DIRECTIONS FOR THIS TASK: The required result is every line of the records that includes "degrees".

SUPPLIED MATERIAL:
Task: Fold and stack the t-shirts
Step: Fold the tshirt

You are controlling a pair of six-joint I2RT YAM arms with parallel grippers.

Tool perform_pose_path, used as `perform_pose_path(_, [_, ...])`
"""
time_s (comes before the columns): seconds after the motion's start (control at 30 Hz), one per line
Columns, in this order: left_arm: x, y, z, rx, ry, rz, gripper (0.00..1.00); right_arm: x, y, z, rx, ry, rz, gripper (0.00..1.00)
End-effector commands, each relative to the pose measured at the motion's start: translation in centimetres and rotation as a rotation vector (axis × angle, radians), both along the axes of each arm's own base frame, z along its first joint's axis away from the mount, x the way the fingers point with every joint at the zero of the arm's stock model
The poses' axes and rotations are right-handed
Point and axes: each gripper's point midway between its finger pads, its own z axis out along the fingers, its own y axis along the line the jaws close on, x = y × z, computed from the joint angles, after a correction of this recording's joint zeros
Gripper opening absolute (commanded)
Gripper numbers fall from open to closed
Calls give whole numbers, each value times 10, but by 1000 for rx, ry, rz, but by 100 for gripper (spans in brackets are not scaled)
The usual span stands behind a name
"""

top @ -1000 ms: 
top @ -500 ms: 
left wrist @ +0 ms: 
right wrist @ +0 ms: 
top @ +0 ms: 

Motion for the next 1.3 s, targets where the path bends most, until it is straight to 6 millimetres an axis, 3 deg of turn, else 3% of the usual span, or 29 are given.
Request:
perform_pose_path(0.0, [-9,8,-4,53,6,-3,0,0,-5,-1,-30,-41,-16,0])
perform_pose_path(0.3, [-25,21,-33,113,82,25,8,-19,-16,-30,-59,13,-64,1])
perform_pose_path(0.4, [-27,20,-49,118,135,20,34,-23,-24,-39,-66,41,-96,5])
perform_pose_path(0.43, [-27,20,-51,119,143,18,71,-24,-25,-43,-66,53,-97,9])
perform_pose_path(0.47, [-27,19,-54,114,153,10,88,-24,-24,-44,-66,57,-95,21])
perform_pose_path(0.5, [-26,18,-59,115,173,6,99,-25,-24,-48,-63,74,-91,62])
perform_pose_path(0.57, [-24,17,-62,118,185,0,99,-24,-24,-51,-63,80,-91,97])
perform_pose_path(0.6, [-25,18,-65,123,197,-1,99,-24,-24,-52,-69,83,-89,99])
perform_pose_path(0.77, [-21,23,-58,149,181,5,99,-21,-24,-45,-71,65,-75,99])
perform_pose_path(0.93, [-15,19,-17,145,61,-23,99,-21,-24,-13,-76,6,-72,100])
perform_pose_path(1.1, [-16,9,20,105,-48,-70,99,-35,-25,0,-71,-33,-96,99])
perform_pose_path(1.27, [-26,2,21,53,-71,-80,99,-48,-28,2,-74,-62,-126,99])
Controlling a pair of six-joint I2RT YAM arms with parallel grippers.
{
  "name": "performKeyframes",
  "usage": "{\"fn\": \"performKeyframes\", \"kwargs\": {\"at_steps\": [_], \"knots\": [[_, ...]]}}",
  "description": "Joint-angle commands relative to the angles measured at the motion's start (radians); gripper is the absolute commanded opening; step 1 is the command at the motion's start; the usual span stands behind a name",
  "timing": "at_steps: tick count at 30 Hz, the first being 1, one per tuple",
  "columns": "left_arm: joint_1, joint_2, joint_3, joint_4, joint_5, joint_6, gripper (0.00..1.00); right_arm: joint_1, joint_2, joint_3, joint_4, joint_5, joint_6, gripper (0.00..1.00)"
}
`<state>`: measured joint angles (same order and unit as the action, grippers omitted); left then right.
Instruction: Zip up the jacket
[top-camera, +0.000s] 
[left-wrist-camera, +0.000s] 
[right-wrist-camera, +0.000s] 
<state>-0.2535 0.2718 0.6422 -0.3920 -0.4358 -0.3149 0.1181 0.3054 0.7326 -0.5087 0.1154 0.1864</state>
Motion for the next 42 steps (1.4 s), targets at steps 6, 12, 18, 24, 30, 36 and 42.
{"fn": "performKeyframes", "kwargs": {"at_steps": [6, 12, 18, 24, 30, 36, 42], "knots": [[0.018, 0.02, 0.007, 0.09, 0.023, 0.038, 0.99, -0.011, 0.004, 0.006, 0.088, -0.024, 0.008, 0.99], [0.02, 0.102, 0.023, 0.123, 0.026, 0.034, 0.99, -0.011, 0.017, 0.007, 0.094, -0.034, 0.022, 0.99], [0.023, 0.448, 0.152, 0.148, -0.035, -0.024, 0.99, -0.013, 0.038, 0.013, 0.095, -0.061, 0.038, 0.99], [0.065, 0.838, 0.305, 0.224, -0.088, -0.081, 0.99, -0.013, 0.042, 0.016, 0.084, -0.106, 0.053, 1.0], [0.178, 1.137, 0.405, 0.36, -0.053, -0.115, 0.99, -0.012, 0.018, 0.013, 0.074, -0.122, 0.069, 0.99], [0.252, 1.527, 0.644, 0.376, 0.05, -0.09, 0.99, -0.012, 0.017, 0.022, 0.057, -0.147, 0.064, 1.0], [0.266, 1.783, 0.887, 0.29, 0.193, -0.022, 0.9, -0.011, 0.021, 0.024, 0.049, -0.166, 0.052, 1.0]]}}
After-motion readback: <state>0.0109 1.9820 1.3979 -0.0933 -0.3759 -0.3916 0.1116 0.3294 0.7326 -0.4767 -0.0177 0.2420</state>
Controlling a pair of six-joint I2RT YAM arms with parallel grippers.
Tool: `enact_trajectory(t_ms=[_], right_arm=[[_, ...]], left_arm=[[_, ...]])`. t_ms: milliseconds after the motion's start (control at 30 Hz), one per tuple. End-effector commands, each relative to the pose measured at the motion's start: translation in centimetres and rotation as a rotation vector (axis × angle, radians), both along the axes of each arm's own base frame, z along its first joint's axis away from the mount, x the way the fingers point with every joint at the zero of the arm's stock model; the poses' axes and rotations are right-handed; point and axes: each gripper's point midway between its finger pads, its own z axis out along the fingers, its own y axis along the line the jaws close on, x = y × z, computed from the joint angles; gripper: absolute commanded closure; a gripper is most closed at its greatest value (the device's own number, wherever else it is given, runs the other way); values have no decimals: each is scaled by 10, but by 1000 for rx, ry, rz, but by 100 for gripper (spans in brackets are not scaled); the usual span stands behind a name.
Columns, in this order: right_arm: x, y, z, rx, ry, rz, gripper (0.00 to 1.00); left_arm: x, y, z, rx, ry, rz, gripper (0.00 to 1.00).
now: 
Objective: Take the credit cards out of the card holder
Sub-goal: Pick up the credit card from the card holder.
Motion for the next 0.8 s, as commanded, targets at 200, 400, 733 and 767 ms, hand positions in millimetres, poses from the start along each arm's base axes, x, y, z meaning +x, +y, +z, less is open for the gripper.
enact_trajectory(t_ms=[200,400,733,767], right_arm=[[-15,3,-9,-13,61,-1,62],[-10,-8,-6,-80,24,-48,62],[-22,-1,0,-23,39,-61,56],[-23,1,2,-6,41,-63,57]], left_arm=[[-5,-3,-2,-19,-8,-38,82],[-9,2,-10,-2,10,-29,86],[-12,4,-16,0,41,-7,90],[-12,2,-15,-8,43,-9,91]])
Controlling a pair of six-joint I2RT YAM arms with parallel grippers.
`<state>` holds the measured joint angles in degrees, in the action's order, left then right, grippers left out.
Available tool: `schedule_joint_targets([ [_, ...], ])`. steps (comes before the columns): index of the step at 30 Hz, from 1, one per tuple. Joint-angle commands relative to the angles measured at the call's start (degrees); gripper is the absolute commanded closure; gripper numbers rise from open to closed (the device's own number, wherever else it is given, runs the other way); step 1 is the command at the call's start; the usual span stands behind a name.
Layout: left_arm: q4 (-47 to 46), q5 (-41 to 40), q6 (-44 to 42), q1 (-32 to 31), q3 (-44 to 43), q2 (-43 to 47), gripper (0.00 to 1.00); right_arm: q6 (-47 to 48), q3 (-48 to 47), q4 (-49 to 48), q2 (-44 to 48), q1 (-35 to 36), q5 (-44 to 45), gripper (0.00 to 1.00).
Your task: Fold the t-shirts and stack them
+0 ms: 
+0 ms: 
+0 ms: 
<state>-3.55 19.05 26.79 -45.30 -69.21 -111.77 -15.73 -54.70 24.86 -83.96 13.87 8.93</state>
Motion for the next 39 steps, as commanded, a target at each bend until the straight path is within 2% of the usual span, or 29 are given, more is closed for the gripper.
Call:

EXERCISE RESPONSE:
`<state>` holds the measured joint angles in degrees, in the action's order, left then right, grippers left out.
Available tool: `schedule_joint_targets([ [_, ...], ])`. steps (comes before the columns): index of the step at 30 Hz, from 1, one per tuple. Joint-angle commands relative to the angles measured at the call's start (degrees); gripper is the absolute commanded closure; gripper numbers rise from open to closed (the device's own number, wherever else it is given, runs the other way); step 1 is the command at the call's start; the usual span stands behind a name.

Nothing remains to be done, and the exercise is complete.